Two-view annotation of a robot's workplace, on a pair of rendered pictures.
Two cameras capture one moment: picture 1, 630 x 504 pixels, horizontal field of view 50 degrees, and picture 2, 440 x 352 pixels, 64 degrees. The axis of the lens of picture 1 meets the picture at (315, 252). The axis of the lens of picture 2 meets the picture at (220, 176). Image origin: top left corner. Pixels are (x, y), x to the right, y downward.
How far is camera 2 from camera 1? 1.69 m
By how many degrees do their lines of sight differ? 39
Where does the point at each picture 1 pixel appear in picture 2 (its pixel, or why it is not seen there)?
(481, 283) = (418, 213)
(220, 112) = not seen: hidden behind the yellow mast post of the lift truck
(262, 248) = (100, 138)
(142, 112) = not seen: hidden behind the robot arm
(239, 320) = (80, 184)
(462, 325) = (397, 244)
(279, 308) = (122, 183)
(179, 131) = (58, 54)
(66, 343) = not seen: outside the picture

==

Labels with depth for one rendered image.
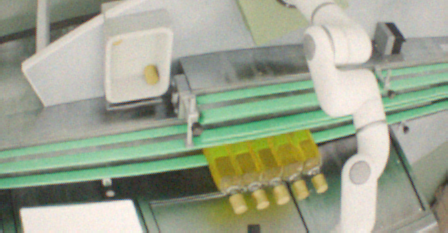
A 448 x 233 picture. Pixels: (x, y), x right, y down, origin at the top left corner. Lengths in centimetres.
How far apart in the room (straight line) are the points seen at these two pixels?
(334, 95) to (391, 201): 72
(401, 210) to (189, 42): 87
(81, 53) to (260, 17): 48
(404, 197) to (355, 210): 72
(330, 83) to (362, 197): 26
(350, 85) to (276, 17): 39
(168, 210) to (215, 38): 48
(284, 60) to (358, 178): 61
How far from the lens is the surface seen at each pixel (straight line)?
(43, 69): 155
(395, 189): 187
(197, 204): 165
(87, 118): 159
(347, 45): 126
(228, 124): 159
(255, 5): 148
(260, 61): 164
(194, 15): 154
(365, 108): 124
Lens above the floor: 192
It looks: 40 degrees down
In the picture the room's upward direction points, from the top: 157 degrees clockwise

• WORK TO BE COMPLETED
Scan the listing above. Collect all lines with the word "view".

• TASK RESULT
Two-view annotation of a robot's workplace, on a pair of rendered pictures.
Two cameras capture one moment: picture 1, 630 x 504 pixels, horizontal field of view 50 degrees, and picture 2, 440 x 352 pixels, 64 degrees. The axis of the lens of picture 1 meets the picture at (315, 252). The axis of the lens of picture 2 meets the picture at (220, 176). Image origin: top left corner. Pixels are (x, y), x to the right, y downward.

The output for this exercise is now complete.